_Exercise prompt_. Please work out how many lines of this material include "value", and answer with that number by itself.

[Start of Attachment]

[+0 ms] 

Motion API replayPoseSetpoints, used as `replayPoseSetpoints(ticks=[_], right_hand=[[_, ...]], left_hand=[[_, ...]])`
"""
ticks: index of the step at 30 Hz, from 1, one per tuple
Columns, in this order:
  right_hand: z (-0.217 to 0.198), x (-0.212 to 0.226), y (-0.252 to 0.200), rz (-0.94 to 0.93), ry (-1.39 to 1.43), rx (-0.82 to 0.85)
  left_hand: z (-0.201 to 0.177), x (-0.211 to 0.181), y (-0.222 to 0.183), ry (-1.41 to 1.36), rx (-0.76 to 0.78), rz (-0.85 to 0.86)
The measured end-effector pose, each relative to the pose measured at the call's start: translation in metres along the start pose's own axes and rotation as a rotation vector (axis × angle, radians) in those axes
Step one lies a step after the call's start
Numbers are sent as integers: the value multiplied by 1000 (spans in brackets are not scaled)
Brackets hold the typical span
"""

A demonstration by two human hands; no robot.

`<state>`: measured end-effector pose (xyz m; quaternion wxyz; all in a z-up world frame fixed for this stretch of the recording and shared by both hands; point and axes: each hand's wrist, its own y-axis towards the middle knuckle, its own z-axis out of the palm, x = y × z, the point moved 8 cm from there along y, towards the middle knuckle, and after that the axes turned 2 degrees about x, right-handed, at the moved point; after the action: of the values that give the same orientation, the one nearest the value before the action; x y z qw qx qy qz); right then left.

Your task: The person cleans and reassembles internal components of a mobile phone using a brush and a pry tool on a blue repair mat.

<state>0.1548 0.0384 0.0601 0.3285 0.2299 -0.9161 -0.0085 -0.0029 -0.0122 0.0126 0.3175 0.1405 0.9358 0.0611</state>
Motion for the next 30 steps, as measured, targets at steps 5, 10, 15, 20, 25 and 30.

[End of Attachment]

_Exercise solution_. 2